*WHAT THE TASK ASKS*:
Nothing but an exact repeat of the data, with pictures removed, belongs in the answer.

*DATA EXTRACT*:

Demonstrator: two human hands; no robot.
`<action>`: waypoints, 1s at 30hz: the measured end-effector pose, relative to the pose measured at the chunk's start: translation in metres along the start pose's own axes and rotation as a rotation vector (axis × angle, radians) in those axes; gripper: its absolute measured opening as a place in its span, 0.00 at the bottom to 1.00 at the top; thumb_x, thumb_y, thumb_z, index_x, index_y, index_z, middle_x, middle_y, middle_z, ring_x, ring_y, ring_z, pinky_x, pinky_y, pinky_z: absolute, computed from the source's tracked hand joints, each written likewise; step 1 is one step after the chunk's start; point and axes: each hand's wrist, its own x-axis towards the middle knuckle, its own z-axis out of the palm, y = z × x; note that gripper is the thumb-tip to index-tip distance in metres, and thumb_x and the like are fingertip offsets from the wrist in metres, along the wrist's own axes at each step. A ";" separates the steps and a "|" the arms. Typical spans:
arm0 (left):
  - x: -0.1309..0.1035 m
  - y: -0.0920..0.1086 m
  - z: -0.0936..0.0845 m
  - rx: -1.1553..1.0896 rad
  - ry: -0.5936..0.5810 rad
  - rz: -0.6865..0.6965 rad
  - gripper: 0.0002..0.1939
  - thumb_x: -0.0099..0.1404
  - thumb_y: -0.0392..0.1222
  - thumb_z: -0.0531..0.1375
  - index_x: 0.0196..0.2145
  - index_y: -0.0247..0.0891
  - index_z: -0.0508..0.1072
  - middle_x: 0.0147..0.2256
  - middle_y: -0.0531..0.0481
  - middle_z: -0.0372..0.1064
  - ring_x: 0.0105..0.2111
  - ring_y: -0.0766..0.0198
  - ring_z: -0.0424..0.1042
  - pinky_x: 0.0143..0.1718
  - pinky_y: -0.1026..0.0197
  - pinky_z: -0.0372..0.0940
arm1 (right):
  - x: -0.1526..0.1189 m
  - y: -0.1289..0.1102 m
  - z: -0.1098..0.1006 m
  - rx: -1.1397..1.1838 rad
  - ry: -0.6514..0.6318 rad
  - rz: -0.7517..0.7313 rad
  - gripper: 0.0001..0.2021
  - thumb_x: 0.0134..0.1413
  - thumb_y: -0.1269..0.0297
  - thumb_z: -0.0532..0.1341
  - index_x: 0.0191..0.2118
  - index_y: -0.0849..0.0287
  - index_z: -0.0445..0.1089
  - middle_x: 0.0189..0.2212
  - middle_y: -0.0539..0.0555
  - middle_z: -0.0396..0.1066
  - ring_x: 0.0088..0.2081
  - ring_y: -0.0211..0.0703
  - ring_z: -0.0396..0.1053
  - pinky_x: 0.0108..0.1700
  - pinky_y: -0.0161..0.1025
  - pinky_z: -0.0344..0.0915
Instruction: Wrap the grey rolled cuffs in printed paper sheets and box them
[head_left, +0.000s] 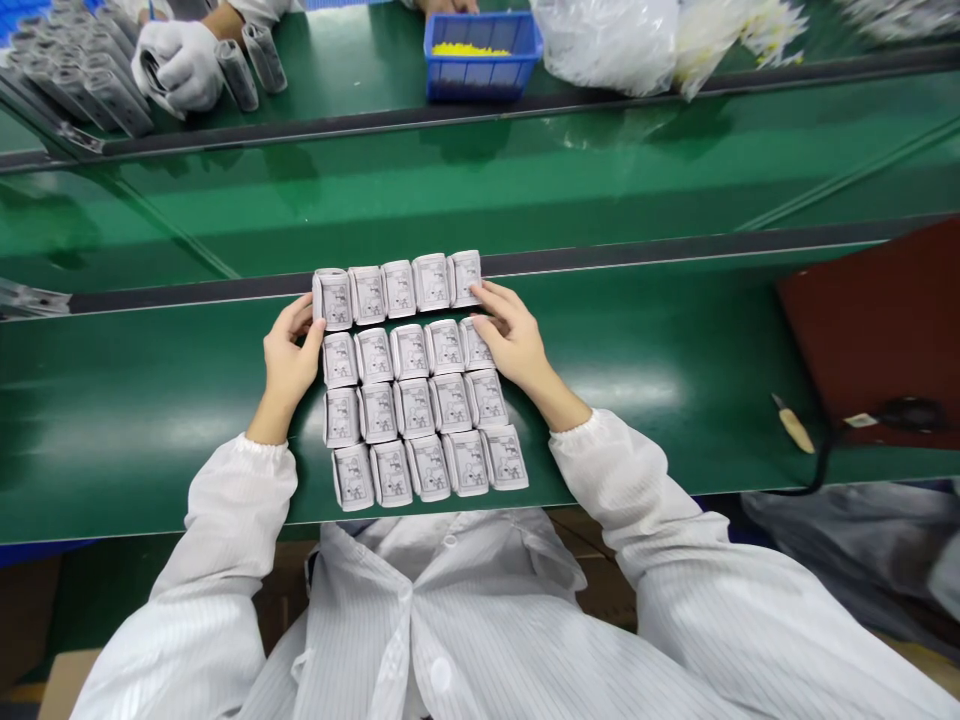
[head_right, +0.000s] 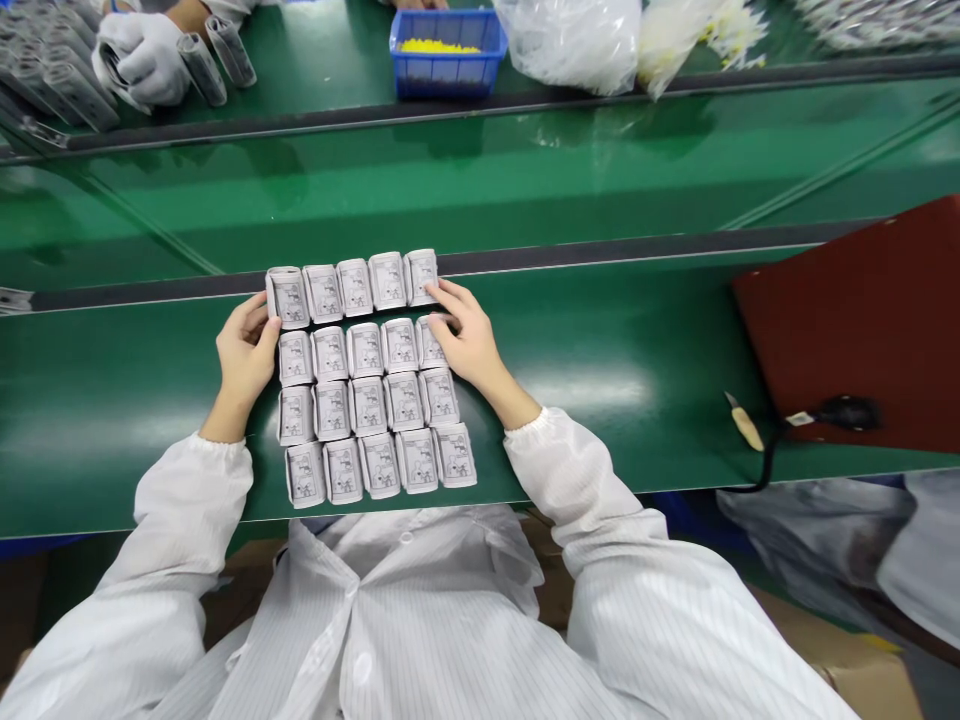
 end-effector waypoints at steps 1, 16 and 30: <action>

*TASK RESPONSE*:
Demonstrator: two human hands; no robot.
`<action>`: waypoints, 1s at 30hz: the measured end-effector pose, relative to the pose measured at the chunk's start: translation in metres along the start pose's own axes and rotation as a rotation vector (axis × angle, radians) in those axes; gripper: its absolute measured opening as a place in its span, 0.00 at the bottom to 1.00 at the top; thumb_x, thumb_y, thumb_z, index_x, index_y, index_z, middle_x, middle_y, middle_z, ring_x, ring_y, ring_z, pinky_x, pinky_y, pinky_z: absolute, computed from the source's tracked hand joints, each written likewise; step 1 is one step after the chunk's start; point and axes: each hand's wrist, its own x-axis towards the middle knuckle, its own z-axis out of the palm, y = z × x; note that gripper is the thumb-tip to index-tip distance in metres, and thumb_x and the like are fingertip offsets from the wrist in metres, along the wrist's own axes at each step. A ";" separates the steps and a "|" the arms. Typical spans:
arm0 (left):
  - x: -0.1309..0.1035 m
  - y: -0.0920..0.1086 m
  - z: -0.0936..0.0845 m
  - rx: -1.1553..1.0896 rad
  - ry: -0.5936..0.5810 rad
  - rz: -0.6865..0.6965 rad
  - gripper: 0.0002..0.1939
  - thumb_x: -0.0099..0.1404
  - thumb_y: -0.0392..0.1222
  - thumb_z: -0.0531..0.1375
  - index_x: 0.0196..0.2145
  - index_y: -0.0247..0.0891
  - index_z: -0.0508..0.1072
  - middle_x: 0.0147..0.2256
  - middle_y: -0.0531..0.0481
  - middle_z: -0.0372..0.1064
  - ring_x: 0.0105..0.2111
  - ring_y: -0.0766..0.0198
  - ring_z: -0.0424..0.1042
  - pinky_x: 0.0143..0.1718
  - pinky_y: -0.1026..0.0197
  - pinky_z: -0.0372..0.0940
arm1 (right):
  - x: -0.1526..0.1189 m
  - y: -0.1289..0.1102 m
  - z: -0.1098..0.1006 m
  - rx: -1.1397..1.1838 rad
  - ry: -0.6514..0.6318 rad
  - rz: -0.7517..0.7313 rad
  - gripper: 0.0001..0.2021
  - thumb_x: 0.0134..0.1413
  - thumb_y: -0.1269..0.0297
  - thumb_z: -0.0532..0.1341
  - index_x: 0.0191..0.2118
  - index_y: -0.0849..0.0287
  - index_z: -0.0445..0.1089
  - middle_x: 0.0189..0.2212
  - middle_y: -0.0539..0.0555
  - middle_z: -0.0396..0.1066
  - ring_x: 0.0088..0.2081
  - ring_y: -0.0211..0.0703
  - ring_z: -0.0396..0.1053
  - pinky_x: 0.0108..0.1700
  - pinky_y: -0.0161..0.1025
  - pinky_z: -0.0344..0.0915
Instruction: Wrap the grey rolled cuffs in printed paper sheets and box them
[head_left, +0.000s] 
[head_right, +0.000s] 
 end-effector waypoints at steps 1, 16 and 30: <action>

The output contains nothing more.